It would be a shame if Yosemite had to rename the the Ahwahnee Hotel, the Wawona Hotel, the Badger Pass ski area and Curry Village, but the company has made it clear if it doesn't win the competition, it expects compensation for leaving its trademarks behind. The Buffalo, New York-based company also owns a trademark on “Yosemite National Park” for use on products like mugs and clothing. 

The Fresno Bee said the contract is estimated to be worth $2 billion. The concessions, which include hotels, stables, ski runs and foot outlets, gross around $130 million a year. The park gets 9% of that. Their value would probably decrease if a new concessionaire had to pay for the names.

The National Park Service has reportedly told other bidders that the names of the landmark spots may have to be changed, but lawyers are preparing to contest the company's claim of ownership. Jim Stellmack, director of marketing for DNC, told the Bee the government won't have much of a case.

When Delaware North took over the concession in 1993, the company paid its predecessor for the properties it owned and then sold them to the park. Delaware North continued to own some assets, like buses and furniture, and Stellmack said the feds knew that included retention of intellectual rights, i.e trademarks.

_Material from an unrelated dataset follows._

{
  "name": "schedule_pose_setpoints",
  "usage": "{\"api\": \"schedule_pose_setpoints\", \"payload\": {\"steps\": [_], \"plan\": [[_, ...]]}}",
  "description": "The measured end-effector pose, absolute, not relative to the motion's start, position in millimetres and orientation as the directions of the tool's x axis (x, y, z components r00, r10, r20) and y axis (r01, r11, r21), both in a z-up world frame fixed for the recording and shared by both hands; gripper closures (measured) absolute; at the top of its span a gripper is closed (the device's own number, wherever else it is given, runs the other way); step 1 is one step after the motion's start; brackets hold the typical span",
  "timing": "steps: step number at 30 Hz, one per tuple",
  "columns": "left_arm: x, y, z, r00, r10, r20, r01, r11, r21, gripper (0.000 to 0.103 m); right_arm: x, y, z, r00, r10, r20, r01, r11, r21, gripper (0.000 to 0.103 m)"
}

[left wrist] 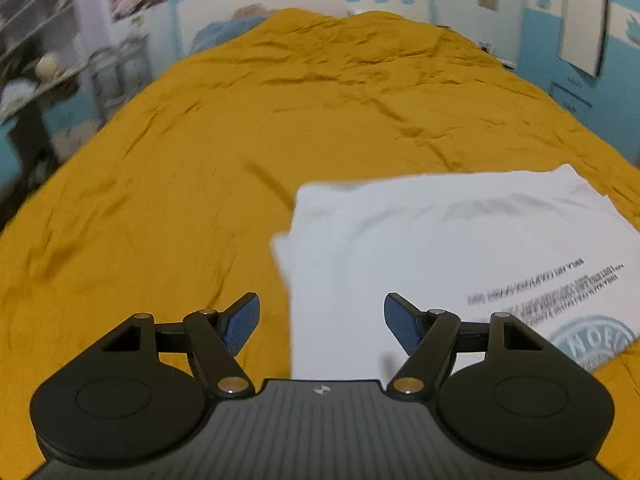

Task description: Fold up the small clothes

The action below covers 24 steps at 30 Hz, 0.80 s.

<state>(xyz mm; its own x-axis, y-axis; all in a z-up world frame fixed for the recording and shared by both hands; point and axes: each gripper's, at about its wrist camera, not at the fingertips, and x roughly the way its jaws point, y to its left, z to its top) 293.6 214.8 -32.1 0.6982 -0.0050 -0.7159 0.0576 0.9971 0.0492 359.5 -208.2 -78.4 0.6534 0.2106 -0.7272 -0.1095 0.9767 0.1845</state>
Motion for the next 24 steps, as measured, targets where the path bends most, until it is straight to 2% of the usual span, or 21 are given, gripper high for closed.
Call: {"api": "schedule_pose_setpoints", "payload": {"steps": [4, 7, 11, 13, 14, 17, 18, 19, 20, 21, 22, 24], "plan": [[256.6, 237.2, -41.9, 0.703, 0.019, -0.710, -0.091, 0.994, -0.063, 0.022, 312.5, -235.9, -91.8, 0.648, 0.174, -0.741, 0.006, 0.972, 0.233, 0.041], [241.6, 245.1, -53.0, 0.688, -0.023, -0.725, -0.140, 0.977, -0.163, 0.026, 280.9, -261.4, -108.8, 0.645, 0.190, -0.741, 0.110, 0.936, 0.335, 0.041], [242.2, 247.1, -64.4, 0.685, -0.029, -0.728, -0.184, 0.960, -0.212, 0.031, 253.8, -292.0, -134.3, 0.648, 0.268, -0.713, 0.239, 0.817, 0.525, 0.043], [247.8, 247.0, -71.0, 0.675, -0.029, -0.738, -0.203, 0.953, -0.224, 0.042, 248.4, -305.0, -142.7, 0.675, 0.310, -0.670, 0.273, 0.738, 0.617, 0.045], [250.1, 245.8, -76.5, 0.664, -0.030, -0.747, -0.212, 0.951, -0.226, 0.044, 248.8, -308.7, -145.9, 0.686, 0.328, -0.650, 0.281, 0.704, 0.652, 0.048], [254.1, 243.9, -90.1, 0.635, -0.041, -0.771, -0.230, 0.943, -0.240, 0.059, 250.9, -308.9, -158.6, 0.699, 0.380, -0.606, 0.294, 0.620, 0.727, 0.057], [254.2, 243.3, -92.2, 0.632, -0.038, -0.774, -0.238, 0.941, -0.241, 0.064, 252.5, -306.4, -162.6, 0.699, 0.386, -0.602, 0.296, 0.611, 0.735, 0.067], [256.4, 242.0, -91.2, 0.632, -0.030, -0.774, -0.242, 0.942, -0.234, 0.075, 254.2, -303.8, -166.0, 0.697, 0.386, -0.604, 0.297, 0.612, 0.733, 0.085], [257.9, 240.9, -89.0, 0.632, -0.009, -0.775, -0.249, 0.944, -0.215, 0.082, 256.5, -300.8, -167.7, 0.693, 0.388, -0.608, 0.295, 0.617, 0.729, 0.096], [257.0, 239.8, -87.5, 0.628, 0.005, -0.778, -0.255, 0.946, -0.200, 0.090, 259.1, -298.4, -169.2, 0.685, 0.387, -0.617, 0.300, 0.622, 0.723, 0.100], [257.8, 240.2, -84.3, 0.624, 0.005, -0.781, -0.255, 0.947, -0.197, 0.093, 260.3, -296.7, -168.9, 0.685, 0.383, -0.620, 0.304, 0.623, 0.721, 0.102], [255.7, 235.1, -77.3, 0.618, 0.027, -0.786, -0.233, 0.961, -0.150, 0.094, 257.4, -292.3, -155.5, 0.708, 0.363, -0.605, 0.273, 0.649, 0.710, 0.103]]}}
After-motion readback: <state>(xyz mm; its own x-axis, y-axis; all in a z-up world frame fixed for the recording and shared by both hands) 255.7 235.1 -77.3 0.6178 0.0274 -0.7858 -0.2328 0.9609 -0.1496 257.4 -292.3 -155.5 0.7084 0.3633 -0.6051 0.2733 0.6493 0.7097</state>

The government disagrees. Trademark law attorney Melville Owen told the San Francisco Chronicle that the company's registration of the famous names doesn't guarantee ownership. The courts would consider first usage of the name and if any other de facto claims to the naming rights existed, he said.

The Curry Village dates back to 1899 and the Ahwahnee was around in the 1920s.

Delaware North is a corporate giant. It operates concessions at 30 airports, more than 60 sports and entertainment venues and a bunch of national parks. It is politically connected and, according to McClatchy News, the company has contributed money to a broad range of lawmakers, including liberal Representative George D. Miller (D-California) and conservative House Majority Leader Kevin McCarthy (R-California).

The Yosemite concession contract is the largest in the park service, although the park ranks behind the Grand Canyon and the Great Smokey Mountains in visitation. Unlike a lot of other parks, where the concessions are contracted for individually, they are bundled together into one big deal at Yosemite.

The current contract ends in 2016 and competition for bidding ends January 21. The Bee said it was uncertain as of December 30 whether Delaware North was in the bidding.

‒Ken Broder


To Learn More:

Names of Yosemite’s Sacred Sites Threatened by Trademark Spat (by Kurtis Alexander, San Francisco Chronicle)

Historic Yosemite Names on Negotiating Table (by Mark Grossi and Carmen George, Fresno Bee)

Yosemite Bid Documents Provide Inside Look at Lucrative Concessions (by Michael Doyle and Mark Grossi, McClatchy Washington Bureau)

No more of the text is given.